WHAT IS BEING ASKED:
Reproduce the listing that follows with no differences at all.

INPUT DATA:
((
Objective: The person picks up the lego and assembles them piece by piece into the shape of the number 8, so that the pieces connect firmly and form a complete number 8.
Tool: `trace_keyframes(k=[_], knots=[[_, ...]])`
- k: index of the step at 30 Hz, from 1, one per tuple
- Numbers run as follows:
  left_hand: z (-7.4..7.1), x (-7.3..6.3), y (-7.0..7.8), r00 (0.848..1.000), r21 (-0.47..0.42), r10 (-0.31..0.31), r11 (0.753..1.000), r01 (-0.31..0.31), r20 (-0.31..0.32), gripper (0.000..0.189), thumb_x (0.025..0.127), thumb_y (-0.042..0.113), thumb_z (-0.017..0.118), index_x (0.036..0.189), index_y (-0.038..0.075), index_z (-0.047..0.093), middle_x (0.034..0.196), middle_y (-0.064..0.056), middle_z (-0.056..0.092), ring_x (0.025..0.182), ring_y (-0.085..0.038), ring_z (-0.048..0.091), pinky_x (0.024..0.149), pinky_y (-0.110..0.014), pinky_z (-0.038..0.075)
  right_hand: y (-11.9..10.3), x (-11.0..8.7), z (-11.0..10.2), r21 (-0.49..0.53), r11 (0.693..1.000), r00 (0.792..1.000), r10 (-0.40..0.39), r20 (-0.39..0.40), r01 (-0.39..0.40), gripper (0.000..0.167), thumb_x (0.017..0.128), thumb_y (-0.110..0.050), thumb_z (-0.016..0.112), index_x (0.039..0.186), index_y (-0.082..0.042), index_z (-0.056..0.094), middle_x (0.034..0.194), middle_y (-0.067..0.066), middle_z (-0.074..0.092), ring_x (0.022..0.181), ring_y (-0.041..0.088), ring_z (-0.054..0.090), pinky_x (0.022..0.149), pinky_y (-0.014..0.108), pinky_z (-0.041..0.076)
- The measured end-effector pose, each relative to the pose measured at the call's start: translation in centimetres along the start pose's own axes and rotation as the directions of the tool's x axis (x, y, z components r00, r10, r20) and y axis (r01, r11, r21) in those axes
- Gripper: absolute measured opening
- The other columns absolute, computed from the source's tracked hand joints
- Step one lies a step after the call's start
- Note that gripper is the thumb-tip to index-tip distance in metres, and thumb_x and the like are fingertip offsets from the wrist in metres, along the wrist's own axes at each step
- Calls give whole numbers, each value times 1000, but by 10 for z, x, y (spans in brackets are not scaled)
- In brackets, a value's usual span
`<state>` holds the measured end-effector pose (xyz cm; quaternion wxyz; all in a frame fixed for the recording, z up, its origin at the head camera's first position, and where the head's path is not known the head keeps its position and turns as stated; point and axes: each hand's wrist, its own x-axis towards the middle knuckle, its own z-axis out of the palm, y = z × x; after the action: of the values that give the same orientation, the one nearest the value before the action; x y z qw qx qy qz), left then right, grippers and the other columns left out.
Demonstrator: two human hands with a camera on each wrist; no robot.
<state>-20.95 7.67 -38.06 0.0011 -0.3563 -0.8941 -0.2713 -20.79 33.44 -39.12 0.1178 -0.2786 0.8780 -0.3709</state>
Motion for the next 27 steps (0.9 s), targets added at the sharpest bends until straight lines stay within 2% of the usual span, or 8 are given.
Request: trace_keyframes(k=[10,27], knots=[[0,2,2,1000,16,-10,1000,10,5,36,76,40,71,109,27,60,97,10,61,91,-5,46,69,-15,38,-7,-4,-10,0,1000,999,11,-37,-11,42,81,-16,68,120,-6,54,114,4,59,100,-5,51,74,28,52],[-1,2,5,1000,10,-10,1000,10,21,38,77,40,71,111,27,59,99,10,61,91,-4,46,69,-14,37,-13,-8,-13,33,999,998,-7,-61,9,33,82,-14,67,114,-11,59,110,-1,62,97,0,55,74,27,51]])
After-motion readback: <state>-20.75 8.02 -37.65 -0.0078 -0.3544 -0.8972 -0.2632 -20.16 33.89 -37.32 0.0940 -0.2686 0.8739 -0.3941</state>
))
SOLUTION TO THE PROBLEM:
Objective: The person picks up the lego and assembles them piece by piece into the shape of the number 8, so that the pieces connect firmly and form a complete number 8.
Tool: `trace_keyframes(k=[_], knots=[[_, ...]])`
- k: index of the step at 30 Hz, from 1, one per tuple
- Numbers run as follows:
  left_hand: z (-7.4..7.1), x (-7.3..6.3), y (-7.0..7.8), r00 (0.848..1.000), r21 (-0.47..0.42), r10 (-0.31..0.31), r11 (0.753..1.000), r01 (-0.31..0.31), r20 (-0.31..0.32), gripper (0.000..0.189), thumb_x (0.025..0.127), thumb_y (-0.042..0.113), thumb_z (-0.017..0.118), index_x (0.036..0.189), index_y (-0.038..0.075), index_z (-0.047..0.093), middle_x (0.034..0.196), middle_y (-0.064..0.056), middle_z (-0.056..0.092), ring_x (0.025..0.182), ring_y (-0.085..0.038), ring_z (-0.048..0.091), pinky_x (0.024..0.149), pinky_y (-0.110..0.014), pinky_z (-0.038..0.075)
  right_hand: y (-11.9..10.3), x (-11.0..8.7), z (-11.0..10.2), r21 (-0.49..0.53), r11 (0.693..1.000), r00 (0.792..1.000), r10 (-0.40..0.39), r20 (-0.39..0.40), r01 (-0.39..0.40), gripper (0.000..0.167), thumb_x (0.017..0.128), thumb_y (-0.110..0.050), thumb_z (-0.016..0.112), index_x (0.039..0.186), index_y (-0.082..0.042), index_z (-0.056..0.094), middle_x (0.034..0.194), middle_y (-0.067..0.066), middle_z (-0.074..0.092), ring_x (0.022..0.181), ring_y (-0.041..0.088), ring_z (-0.054..0.090), pinky_x (0.022..0.149), pinky_y (-0.014..0.108), pinky_z (-0.041..0.076)
- The measured end-effector pose, each relative to the pose measured at the call's start: translation in centimetres along the start pose's own axes and rotation as the directions of the tool's x axis (x, y, z components r00, r10, r20) and y axis (r01, r11, r21) in those axes
- Gripper: absolute measured opening
- The other columns absolute, computed from the source's tracked hand joints
- Step one lies a step after the call's start
- Note that gripper is the thumb-tip to index-tip distance in metres, and thumb_x and the like are fingertip offsets from the wrist in metres, along the wrist's own axes at each step
- Calls give whole numbers, each value times 1000, but by 10 for z, x, y (spans in brackets are not scaled)
- In brackets, a value's usual span
`<state>` holds the measured end-effector pose (xyz cm; quaternion wxyz; all in a frame fixed for the recording, z up, its origin at the head camera's first position, and where the head's path is not known the head keeps its position and turns as stated; point and axes: each hand's wrist, its own x-axis towards the middle knuckle, its own z-axis out of the palm, y = z × x; after the action: of the values that give the same orientation, the one nearest the value before the action; x y z qw qx qy qz), left then right, grippers and the other columns left out.
Demonstrator: two human hands with a camera on each wrist; no robot.
<state>-20.95 7.67 -38.06 0.0011 -0.3563 -0.8941 -0.2713 -20.79 33.44 -39.12 0.1178 -0.2786 0.8780 -0.3709</state>
Motion for the next 27 steps (0.9 s), targets added at the sharpest bends until straight lines stay within 2% of the usual span, or 8 are given.
Request: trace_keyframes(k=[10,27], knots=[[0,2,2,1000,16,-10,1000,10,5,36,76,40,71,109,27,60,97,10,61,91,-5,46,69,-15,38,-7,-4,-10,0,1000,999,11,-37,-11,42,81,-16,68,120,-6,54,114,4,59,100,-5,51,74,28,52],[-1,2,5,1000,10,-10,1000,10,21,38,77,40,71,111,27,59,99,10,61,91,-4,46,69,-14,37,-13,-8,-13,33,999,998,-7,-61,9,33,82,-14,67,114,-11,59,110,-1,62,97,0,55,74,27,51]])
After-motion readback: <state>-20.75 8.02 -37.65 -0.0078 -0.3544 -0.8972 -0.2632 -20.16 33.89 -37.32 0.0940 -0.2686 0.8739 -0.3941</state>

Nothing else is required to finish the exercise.